La finale passe par Al Ahly
En tout cas, pour réaliser leurs rêves, les joueurs et l'encadrement technique de l' Internacional devront franchir un obstacle nommé Al Ahly . Lors de leur entrée en lice face aux Néo-zélandais du Auckland FC , qu'ils ont battus 2:0 , les champions d'Afrique ont affiché de belles dispositions. Cela dit, c'est bien le club sud-américain qui fait figure de favori pour accéder à la finale. "C'est toujours difficile d'attaquer une compétition et nous respectons notre adversaire, même si nous sommes favoris. Mais la perspective de disputer une finale contre une équipe de vedettes comme le Barça va nous motiver pour gagner cette rencontre", estime l'entraîneur brésilien.
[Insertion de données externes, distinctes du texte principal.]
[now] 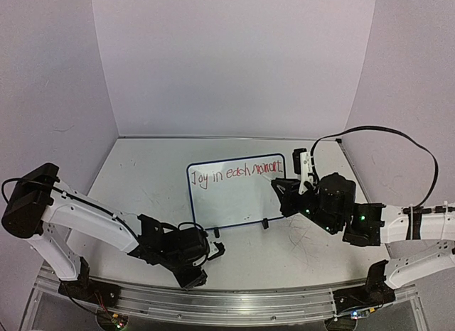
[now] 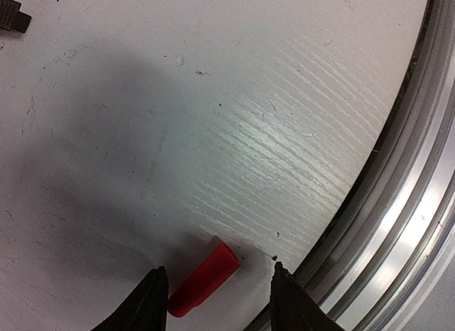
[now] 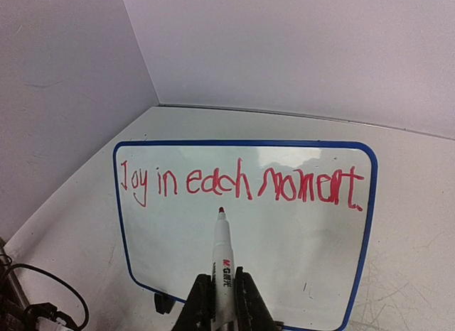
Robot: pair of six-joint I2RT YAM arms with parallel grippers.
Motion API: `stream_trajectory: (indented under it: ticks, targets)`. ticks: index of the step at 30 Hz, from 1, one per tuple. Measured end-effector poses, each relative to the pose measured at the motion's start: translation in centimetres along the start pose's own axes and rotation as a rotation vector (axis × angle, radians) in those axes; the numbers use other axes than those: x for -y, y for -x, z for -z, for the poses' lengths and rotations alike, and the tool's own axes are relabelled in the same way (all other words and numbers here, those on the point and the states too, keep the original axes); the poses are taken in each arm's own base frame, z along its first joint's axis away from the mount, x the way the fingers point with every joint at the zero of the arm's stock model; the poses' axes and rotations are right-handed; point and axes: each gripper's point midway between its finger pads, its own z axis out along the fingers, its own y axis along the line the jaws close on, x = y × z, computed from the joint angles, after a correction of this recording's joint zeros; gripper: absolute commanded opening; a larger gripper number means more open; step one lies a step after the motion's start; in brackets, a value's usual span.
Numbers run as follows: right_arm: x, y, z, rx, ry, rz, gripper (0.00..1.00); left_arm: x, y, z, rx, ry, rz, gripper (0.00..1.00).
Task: Write a sentence on the whiteboard
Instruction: Pick up the pen cap from the corner of the board.
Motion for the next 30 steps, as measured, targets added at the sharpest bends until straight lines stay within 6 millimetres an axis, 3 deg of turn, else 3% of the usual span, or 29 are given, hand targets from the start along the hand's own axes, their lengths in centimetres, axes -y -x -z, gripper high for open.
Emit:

S'il assume lui aussi le statut de favori de l'Inter, Pedro Iarley préfère se montrer prudent, expérience oblige. L'attaquant faisait en effet partie de l'équipe de Boca Juniors qui avait surpris le grand Milan AC en finale de la Coupe Toyota en 2003. "Oui, c'est logique que nous soyons favoris, nous avons montré que nous avons une équipe solide, qui a le sens de la gagne. Mais tous les matches durent 90 minutes. Il va falloir entrer sur le terrain avec beaucoup de détermination pour faire valoir notre statut de favoris", prévient Iarley, 32 ans.
Indio fait partie de la défense qui devra s'occuper du cas des deux meilleurs joueurs d'Ah Ahly, son compatriote Flavio et le génial Mohamed Aboutrika . "Jouer avec ce maillot, c'est une grande responsabilité qui nous accompagne sur le terrain. Nous sommes bien conscients que nous n'allons pas avoir la tâche facile. En face, il y aura une équipe bien organisée, avec de bonnes individualités, mais je suis sûr que nous allons réussir à imposer notre rythme."
Pato, une arme secrète qui ne l'est plus
A tout juste 17 ans, Alexandre Rodrigues da Silva est le grand pari d'Abel Braga dans cette Coupe du Monde des Clubs de la FIFA. Tout laisse d'ailleurs à penser qu'il va débuter la rencontre face à Al Ahly en tant que titulaire. Les spectateurs auront ainsi tout loisir d'admirer la facilité et le sang-froid qui lui ont valu tellement de compliments au Brésil. Au Japon, les projecteurs devraient donc être braqués sur "Pato". Du coup, Braga essaie de le ménager au maximum. "Ce garçon a beaucoup de personnalité. Il faut avoir beaucoup de caractère pour intégrer une équipe championne et répondre aux attentes. Nous allons essayer de le débarrasser de certaines responsabilités et de lui laisser assez de liberté pour s'exprimer", a-t-il annoncé.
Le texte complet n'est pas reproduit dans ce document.